Initially, jumping was not going to be a feature of Hotel Mario. According to Stephen Radosh, jumping was added after a suggestion from Hollie Lohff, the daughter of one of the engineers, Thomas Lohff. She played Hotel Mario before its release, and criticized it for not allowing jumping like previous Mario games did.

== Reception ==

Hotel Mario initially received mixed reviews. Electronic Gaming Monthly described its gameplay as simple yet addictive. GamePro said the game was fun but quickly grew boring and stated that "the only intriguing aspects of this game are the well-fashioned animated sequences". Video Games: The Ultimate Gaming Magazine gave the game 7 out of 10 but acknowledged its difficulty. Spanish magazine Superjuegos praised the game's simple mechanics and recommended the game to CD-i owners.

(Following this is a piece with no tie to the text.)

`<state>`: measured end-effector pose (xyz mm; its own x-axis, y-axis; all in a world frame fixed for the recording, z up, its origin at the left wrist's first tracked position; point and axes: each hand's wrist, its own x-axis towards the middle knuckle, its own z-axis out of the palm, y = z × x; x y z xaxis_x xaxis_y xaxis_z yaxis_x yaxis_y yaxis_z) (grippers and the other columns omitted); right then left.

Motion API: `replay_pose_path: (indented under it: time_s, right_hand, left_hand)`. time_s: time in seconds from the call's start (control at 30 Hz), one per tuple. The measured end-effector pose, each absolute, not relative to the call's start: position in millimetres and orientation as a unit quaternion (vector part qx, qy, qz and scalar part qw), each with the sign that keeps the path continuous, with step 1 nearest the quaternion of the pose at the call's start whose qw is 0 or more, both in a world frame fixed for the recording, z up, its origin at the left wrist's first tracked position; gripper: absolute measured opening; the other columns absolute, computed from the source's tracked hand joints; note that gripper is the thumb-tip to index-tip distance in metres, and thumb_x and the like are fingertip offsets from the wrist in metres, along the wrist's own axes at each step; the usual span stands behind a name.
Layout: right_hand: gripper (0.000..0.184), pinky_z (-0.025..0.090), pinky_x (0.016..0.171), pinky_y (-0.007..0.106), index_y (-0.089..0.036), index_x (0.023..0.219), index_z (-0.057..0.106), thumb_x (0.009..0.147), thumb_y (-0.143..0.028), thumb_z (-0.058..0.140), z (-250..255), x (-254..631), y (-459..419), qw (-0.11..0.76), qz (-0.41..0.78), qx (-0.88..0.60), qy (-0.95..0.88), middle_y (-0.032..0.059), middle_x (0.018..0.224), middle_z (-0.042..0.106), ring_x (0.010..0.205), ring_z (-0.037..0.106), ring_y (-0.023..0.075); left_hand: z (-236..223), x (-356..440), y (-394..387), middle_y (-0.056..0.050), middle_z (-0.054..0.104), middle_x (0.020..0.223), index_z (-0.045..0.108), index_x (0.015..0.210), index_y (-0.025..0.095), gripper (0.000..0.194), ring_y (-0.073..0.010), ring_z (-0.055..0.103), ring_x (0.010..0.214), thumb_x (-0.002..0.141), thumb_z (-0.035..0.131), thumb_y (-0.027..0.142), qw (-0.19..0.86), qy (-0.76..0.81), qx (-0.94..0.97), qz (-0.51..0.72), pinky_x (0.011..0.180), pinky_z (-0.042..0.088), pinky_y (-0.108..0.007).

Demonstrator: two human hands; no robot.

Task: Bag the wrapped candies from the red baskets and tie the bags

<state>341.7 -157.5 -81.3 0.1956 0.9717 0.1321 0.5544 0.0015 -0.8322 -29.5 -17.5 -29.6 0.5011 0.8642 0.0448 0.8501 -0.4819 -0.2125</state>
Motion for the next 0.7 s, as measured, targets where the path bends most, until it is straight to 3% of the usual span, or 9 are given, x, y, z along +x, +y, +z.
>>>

Hotel Mario has since been described as one of the worst Mario games. IGN's Levi Buchanan said that while it was superior to Philips' The Legend of Zelda games, closing doors was not "a strong enough hook for an entire game", and J.C. Fletcher of Joystiq ridiculed the plot: "Apparently Bowser has nefariously plotted to have his underlings open doors in ... his own hotels, thus wasting air conditioning and increasing his own electric bill. Mario and Luigi must heroically latch all the doors and save their archenemy from having his hallways get too cold." GamesRadar described it as "craptastic", and Eurogamer as "little more than a really rubbish version of Elevator Action". The controls have been criticized as unresponsive.

The cutscenes have been widely criticized. 1UP.com described them as "outright terrifying", and IGN called them "abysmal", resembling "a bad flip-book of images printed out of Microsoft Paint". Joystiq described them as "amateurish, garishly colorful, shaky, randomly zooming animation". The voice acting was also criticized; both 1UP.com and IGN found Mario voice actor Marc Graue's performance ill-fitting for the character and lacking the playfulness of Mario's voice artist at the time Charles Martinet. Danny Cowan of 1UP wrote: "Mario sounds more like someone's ex-smoker grandpa trying to imitate a Mafia hit man... The dialogue is meant to sound playful, but the character voices imply acts of menace and hate." In 2008, IGN named Hotel Mario one of the ten worst Mario games. In 2017, GamesRadar ranked Hotel Mario 48th on their "The 50 Worst Games of All Time" list.

Review scores
| Publication | Score |
|---|---|
| Computer and Video Games | 67/100 |
| Electronic Gaming Monthly | 8/10, 6/10, 6/10, 6/10, 7/10 |
| GamePro | 2.5/5 |
| Joystick | 65/100 |
| Superjuegos | 87/100 |
| VideoGames & Computer Entertainment | 7/10 |
| CDi | 90% |

==Legacy==
In the mid to late 2000s, Hotel Marios cutscenes gained notoriety as Internet memes and endured as one of the most common sources for YouTube Poop video mashups. Marc Graue reprised his roles as Mario and Luigi in a parody dub in late 2011. In 2024, a fan remake of the game with several quality of life enhancements, titled Hotel Mario ReBooked, was announced to be in development.